Maintenance of adequate soil water content during the period of crop growth is necessary to support optimum plant growth and yields. A better understanding of soil water movement for precision irrigation would allow efficient supply of water to crops, thereby resulting in minimization of water drainage and contamination of ground water. This research reports on the characterization of spatial and temporal variations in water contents through three different textured soils, such as loam, sandy loam, and loamy sand, when water is applied on the soil surface using an one-line drip irrigation system and the soils are dried after the irrigation stops, respectively. Water contents through each soil profile were continuously monitored using three Sentek probes, each consisting of three capacitance sensors at 10, 20, and 30cm depths. Spatial variability in water content for each soil type was strongly influenced by soil textural class.

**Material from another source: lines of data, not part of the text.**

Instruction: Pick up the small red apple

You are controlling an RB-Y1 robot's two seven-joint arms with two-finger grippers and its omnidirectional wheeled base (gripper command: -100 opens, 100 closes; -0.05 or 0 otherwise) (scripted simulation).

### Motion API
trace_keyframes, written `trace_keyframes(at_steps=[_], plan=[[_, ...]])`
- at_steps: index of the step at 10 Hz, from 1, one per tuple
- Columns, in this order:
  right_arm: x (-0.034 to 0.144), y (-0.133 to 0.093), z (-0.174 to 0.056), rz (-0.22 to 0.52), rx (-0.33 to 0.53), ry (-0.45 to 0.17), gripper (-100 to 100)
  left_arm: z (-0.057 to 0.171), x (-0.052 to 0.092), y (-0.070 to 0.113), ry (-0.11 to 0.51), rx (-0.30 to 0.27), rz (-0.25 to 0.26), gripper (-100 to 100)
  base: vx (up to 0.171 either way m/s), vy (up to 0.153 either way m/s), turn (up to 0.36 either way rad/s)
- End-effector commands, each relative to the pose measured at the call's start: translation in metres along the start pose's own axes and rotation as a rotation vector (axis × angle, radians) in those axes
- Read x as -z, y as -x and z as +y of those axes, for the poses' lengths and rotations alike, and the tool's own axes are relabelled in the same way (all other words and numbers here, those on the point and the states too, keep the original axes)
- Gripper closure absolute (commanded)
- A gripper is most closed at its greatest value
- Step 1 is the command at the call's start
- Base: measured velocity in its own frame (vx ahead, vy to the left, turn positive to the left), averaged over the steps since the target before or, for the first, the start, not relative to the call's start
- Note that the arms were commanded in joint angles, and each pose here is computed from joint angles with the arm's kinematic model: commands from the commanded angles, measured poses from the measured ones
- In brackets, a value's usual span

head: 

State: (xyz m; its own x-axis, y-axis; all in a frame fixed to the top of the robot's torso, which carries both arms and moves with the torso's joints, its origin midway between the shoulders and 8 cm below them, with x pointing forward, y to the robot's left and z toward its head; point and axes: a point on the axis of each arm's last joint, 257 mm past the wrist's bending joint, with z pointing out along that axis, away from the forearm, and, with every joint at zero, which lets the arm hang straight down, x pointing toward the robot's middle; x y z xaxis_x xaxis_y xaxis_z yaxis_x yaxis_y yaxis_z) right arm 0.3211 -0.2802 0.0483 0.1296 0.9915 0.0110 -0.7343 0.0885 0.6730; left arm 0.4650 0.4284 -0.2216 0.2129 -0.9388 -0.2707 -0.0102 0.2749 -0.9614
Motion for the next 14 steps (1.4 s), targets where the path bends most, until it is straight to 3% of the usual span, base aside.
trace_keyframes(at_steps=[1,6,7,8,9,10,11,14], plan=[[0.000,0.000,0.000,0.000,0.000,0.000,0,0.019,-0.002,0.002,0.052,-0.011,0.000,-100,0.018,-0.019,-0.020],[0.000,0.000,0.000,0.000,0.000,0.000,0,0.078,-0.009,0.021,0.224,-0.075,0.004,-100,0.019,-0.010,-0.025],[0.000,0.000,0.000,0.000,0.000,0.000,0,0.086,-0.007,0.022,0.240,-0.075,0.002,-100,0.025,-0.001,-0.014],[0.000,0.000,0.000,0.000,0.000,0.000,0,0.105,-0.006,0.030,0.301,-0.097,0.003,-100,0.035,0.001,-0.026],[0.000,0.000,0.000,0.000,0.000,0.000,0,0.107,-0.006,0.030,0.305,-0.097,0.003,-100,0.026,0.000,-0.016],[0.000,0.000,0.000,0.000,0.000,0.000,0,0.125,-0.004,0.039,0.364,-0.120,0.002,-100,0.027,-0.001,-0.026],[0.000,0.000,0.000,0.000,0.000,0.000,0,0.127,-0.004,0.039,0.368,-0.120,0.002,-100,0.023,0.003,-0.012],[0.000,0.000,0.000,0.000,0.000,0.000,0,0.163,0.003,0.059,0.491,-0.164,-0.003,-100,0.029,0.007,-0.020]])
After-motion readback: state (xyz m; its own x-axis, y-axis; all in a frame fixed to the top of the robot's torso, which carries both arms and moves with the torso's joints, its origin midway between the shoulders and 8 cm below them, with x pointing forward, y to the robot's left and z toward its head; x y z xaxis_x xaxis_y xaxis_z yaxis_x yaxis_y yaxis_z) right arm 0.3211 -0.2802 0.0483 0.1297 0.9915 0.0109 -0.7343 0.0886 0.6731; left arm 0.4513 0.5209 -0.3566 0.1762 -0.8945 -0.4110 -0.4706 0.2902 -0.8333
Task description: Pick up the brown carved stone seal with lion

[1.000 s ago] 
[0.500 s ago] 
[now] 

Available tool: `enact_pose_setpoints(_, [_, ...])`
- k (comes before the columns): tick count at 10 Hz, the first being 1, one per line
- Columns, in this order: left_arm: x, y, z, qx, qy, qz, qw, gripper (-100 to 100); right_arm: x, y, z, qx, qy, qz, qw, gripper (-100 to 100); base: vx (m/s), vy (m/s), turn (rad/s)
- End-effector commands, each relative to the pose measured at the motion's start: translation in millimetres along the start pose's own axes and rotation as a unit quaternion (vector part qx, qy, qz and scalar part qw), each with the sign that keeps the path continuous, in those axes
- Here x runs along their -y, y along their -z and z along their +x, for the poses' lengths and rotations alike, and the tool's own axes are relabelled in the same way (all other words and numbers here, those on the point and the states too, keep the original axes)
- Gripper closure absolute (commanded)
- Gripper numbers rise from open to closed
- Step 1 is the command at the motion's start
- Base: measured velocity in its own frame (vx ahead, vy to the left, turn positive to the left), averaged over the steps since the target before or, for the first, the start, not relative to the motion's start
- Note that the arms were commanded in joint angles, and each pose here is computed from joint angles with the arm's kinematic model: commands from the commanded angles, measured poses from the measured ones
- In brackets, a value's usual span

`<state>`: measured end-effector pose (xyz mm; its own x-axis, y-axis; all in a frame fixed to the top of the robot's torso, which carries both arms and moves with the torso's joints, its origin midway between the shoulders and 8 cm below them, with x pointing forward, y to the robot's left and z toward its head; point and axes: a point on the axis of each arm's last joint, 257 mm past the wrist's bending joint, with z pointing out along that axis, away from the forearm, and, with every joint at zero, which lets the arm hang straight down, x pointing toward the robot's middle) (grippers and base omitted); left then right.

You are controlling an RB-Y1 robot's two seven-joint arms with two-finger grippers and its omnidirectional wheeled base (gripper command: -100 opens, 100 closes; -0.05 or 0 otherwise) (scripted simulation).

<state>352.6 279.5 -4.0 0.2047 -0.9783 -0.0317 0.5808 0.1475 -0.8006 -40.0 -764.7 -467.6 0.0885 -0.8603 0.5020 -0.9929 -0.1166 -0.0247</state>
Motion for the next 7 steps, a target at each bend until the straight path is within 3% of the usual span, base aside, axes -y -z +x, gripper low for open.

There were big differences in wetting pattern and the rate of downward movement between loam and sandy loam soils, showing that the loam soil had a wider wetting pattern and a slower rate of downward movement than did the sandy loam soil. The wetting pattern in loamy sand soil was not apparent due to a low variability in water content (< 10%) by a lower-water holding capacity as compared to those measured in the loam and sandy loam soils, implying that the rate of water drainage below a depth of 30cm was high. When soils were dried, there were highly exponential relationships between water content and time elapsed after irrigation stops ($r^2$${\geq}$0.98). It was estimated that equilibrium moisture contents for loam, sandy loam, and loamy sand soils would be 17.6%, 6.2%, and 4.2%, respectively.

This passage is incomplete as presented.